Photo: timesca.com
Kazakhstan’s economy has recently weathered a series of external market shocks.
While the suspension of U.S. reciprocal tariffs by President Trump represents a positive development, its direct impact on Kazakhstan is minimal, as the 27% tariff applied to only a minor segment (4.8%) of the nation’s exports and excluded key commodities such as oil, uranium, and silver. Kazakhstan is still subject to the universal baseline rate of 10%, The Caspian Post reports citing The Times of Central Asia.
However, the broader improvement in global market dynamics, spurred by increased demand for commodities that Kazakhstan predominantly produces, has provided a substantial boon to the country’s economic prospects. This shift underscores a more favorable outlook for Kazakhstan, with rising global demand aligning closely with its resource-driven economy.
On April 9, oil prices, in particular, rebounded strongly after hitting a four-year low earlier in the day. Brent crude rose by 4.23% to $65.48 per barrel.
Similar trends were observed in other key commodities. Copper prices jumped nearly 3%, and gold rose over 3%, marking its best performance since October 2023, as investors sought safe-haven assets.
U.S. natural gas futures, meanwhile, experienced a significant 8% increase, reflecting broader optimism spurred by the tariff suspension.

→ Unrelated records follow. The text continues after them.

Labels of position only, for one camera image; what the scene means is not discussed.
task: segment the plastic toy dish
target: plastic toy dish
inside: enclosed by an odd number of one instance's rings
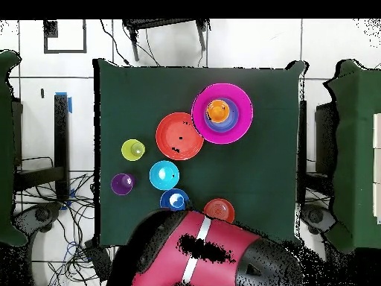
[[[206,115],[214,123],[222,123],[229,116],[229,105],[224,100],[214,100],[206,108]]]
[[[179,181],[179,169],[171,161],[159,161],[151,167],[150,181],[158,190],[170,190]]]
[[[135,184],[132,174],[117,174],[112,178],[111,189],[117,195],[127,195],[131,192]]]
[[[184,211],[188,202],[189,197],[183,190],[172,188],[161,196],[160,207],[169,208],[173,211]]]
[[[165,116],[156,129],[159,150],[173,160],[187,160],[195,156],[204,143],[194,128],[190,114],[176,112]]]
[[[212,130],[205,120],[208,105],[213,100],[221,99],[231,100],[237,106],[239,114],[234,127],[224,133]],[[195,128],[206,141],[213,144],[231,144],[248,131],[252,124],[254,110],[249,96],[241,88],[230,83],[215,83],[197,95],[193,102],[191,115]]]
[[[204,214],[212,218],[233,223],[234,208],[230,202],[222,198],[217,198],[208,202],[204,207]]]
[[[239,115],[238,108],[233,101],[226,98],[223,98],[222,100],[224,100],[230,107],[229,115],[226,120],[224,120],[221,123],[214,123],[211,121],[211,119],[209,119],[208,115],[205,115],[206,124],[209,126],[209,128],[211,128],[212,130],[218,133],[224,133],[231,130],[235,126],[235,124],[238,122],[238,115]]]
[[[123,143],[122,155],[129,161],[136,161],[143,156],[145,150],[145,146],[139,140],[129,139]]]

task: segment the green table
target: green table
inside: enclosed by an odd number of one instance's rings
[[[160,120],[172,112],[191,112],[198,93],[221,82],[241,87],[251,98],[252,125],[233,144],[204,142],[194,158],[174,161],[180,171],[176,187],[188,193],[197,210],[202,211],[209,200],[225,198],[235,208],[234,223],[273,240],[296,240],[298,81],[303,62],[287,69],[122,68],[101,59],[96,62],[101,245],[126,244],[136,226],[159,207],[163,191],[150,184],[149,171],[154,163],[167,159],[155,140]],[[146,146],[136,162],[121,155],[127,139]],[[134,174],[137,184],[121,197],[112,192],[110,182],[123,172]]]

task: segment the blue bowl
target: blue bowl
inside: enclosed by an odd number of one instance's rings
[[[218,133],[224,133],[228,130],[231,130],[235,124],[238,122],[238,108],[237,105],[232,100],[229,100],[227,98],[219,98],[219,100],[225,101],[229,105],[229,116],[227,119],[221,123],[214,123],[209,118],[208,115],[205,114],[205,122],[209,126],[211,130],[214,130]]]
[[[189,202],[189,196],[179,188],[172,188],[163,193],[160,199],[160,207],[173,211],[184,211]]]
[[[162,160],[151,167],[150,181],[158,190],[170,190],[179,181],[179,169],[171,161]]]

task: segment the purple bowl
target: purple bowl
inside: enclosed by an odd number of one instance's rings
[[[131,192],[135,184],[135,178],[132,174],[117,174],[112,178],[111,189],[117,195],[127,195]]]

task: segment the pink plate
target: pink plate
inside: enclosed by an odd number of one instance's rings
[[[205,122],[205,111],[209,103],[218,98],[232,100],[238,108],[239,118],[235,126],[225,133],[212,130]],[[191,111],[193,124],[205,140],[214,144],[230,144],[240,139],[252,124],[254,110],[248,95],[230,83],[215,83],[197,95]]]

Uranium futures, another strategic export for Kazakhstan, edged up by 1.18% to $64.40.
Rare earth metals also showed exceptional growth, with a 12.5% gain highlighted by the VanEck Rare Earth and Strategic Metals ETF (REMX). This coincides with Kazakhstan’s recent discovery of over 20 million metric tons of rare earth deposits, consolidating its position as a potential global heavyweight in this critical market.
The timing of the tariff suspension aligns closely with domestic efforts to address the country’s economic challenges. On April 9, President Kassym-Jomart Tokayev convened a meeting to tackle the ongoing economic crisis triggered by global market collapses and declining oil prices. He stressed the importance of maintaining development priorities while implementing swift actions to mitigate the crisis’ impact. The rise in commodity prices following the tariff halt gives these initiatives fresh momentum and a more favorable outlook for executing recovery measures.